Un passaggio specifico è stato dedicato anche all’abolizione dell’appello nelle richieste di asilo politico, provvedimento contenuto nel decreto Minniti-Orlando sull’immigrazione, che indebolisce la protezione giudiziaria dei rifugiati.

Durissima critica arriva poi sugli accordi con la Libia. Il Comitato ONU definisce esplicitamente le milizie libiche come gruppi irregolari finanziati per detenere migranti, i quali subiscono violenze e torture, e afferma che gli accordi in questione hanno istituzionalizzato una politica di sequestri e riscatti.

In ambito penitenziario il Cat solleva dubbi sul fatto che un detenuto possa essere sottosposto al regime duro di cui all’articolo 41 bis anche per vent’anni, nonché sull’eccessivo isolamento in cui vengono posti.
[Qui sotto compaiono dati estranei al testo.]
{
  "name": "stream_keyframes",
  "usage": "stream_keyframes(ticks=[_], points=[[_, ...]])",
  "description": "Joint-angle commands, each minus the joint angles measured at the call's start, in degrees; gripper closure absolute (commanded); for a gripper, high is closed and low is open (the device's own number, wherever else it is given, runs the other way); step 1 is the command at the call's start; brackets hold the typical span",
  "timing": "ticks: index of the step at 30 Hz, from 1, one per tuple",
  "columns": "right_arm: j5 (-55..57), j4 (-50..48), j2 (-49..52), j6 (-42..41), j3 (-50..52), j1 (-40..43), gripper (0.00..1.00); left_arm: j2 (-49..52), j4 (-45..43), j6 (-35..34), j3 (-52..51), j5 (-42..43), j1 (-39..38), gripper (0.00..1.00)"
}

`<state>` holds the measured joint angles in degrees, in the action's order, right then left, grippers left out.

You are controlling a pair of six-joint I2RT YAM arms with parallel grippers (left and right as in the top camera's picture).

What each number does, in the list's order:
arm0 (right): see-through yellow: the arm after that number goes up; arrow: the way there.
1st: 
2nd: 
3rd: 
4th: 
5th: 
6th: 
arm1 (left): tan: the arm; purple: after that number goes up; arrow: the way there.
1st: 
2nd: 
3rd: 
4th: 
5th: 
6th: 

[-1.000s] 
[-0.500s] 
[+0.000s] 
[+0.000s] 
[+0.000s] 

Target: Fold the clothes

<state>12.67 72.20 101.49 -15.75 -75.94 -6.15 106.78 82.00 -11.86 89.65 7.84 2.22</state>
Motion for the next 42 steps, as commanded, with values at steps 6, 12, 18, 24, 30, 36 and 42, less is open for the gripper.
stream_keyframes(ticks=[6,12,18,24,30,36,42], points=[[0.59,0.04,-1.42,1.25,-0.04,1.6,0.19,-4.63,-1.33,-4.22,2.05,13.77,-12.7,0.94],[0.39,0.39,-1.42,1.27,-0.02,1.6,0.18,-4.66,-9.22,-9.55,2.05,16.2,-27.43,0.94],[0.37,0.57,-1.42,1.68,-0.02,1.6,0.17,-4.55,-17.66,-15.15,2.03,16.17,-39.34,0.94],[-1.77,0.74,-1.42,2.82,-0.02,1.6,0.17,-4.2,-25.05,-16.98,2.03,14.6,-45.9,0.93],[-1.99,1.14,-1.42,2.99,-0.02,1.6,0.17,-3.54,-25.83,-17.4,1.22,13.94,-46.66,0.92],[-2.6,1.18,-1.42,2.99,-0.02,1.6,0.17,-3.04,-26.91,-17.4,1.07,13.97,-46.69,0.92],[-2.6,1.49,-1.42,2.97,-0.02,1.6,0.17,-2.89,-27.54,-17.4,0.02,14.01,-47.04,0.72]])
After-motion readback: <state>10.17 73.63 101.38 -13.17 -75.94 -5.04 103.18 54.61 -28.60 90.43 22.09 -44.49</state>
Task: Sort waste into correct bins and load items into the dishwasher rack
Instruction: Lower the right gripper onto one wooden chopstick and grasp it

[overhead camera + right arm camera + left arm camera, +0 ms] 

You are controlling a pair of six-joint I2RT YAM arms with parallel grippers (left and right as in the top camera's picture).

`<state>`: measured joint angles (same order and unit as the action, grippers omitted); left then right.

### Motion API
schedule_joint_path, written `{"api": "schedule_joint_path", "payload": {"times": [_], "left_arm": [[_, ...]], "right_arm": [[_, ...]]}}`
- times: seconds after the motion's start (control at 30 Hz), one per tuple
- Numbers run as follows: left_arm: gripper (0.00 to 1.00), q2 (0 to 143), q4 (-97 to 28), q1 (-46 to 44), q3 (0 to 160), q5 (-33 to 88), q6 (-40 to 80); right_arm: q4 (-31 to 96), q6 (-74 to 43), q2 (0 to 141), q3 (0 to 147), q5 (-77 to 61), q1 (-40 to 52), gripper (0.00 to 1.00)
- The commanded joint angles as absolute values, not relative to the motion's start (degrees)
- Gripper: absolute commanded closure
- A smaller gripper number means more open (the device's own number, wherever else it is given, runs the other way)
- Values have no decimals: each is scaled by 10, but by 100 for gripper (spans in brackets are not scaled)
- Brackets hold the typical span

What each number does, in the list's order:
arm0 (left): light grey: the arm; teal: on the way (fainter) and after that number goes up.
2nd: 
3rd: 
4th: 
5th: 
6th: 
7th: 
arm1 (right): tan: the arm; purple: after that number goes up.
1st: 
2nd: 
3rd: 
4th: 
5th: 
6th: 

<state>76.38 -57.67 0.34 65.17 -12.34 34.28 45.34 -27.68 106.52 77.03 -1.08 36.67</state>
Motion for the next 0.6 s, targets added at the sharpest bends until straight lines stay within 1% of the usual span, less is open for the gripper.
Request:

Invita a ridurre l’uso della custodia cautelare che ha tra i più alti tassi in Europa. E’ preoccupato del sovraffollamento che supera il 120%. Valuta positivamente l’introduzione della sorveglianza dinamica ma troppo pochi sono gli educatori e gli operatori sociali. Troppi i casi di collocazione dei detenuti in regime di isolamento. Il Cat chiede i dati sui casi di violenza nei confronti dei detenuti. Mancano informazioni a riguardo. Altrimenti – afferma il Cat – il fenomeno della tortura e dei maltrattamenti non è misurabile.

Chiedono spiegazioni sui casi delle violenze nei confronti di detenuti ad Asti e Lucera (caso Rotundo). Il Comitato ha chiesto spiegazioni all’Italia sui casi di Valerio Guerrieri, diciottenne con problemi psichiatrici suicidatosi nel carcere di Regina Coeli, e Alfredo Liotta, morto nel carcere di Siracusa per non essere stato curato nonostante il suo evidente deperimento fisico.

Rispetto alle violenze di polizia il Comitato Onu è preoccupato dell’assenza di provvedimenti disciplinari e penali nei confronti del personale delle forze dell’ordine che si è reso disponibile delle violenze a Genova, Napoli e Val di Susa.

Si sottolinea la difficoltà dei detenuti stranieri a vedere riconosciuto il proprio pieno diritto di difesa.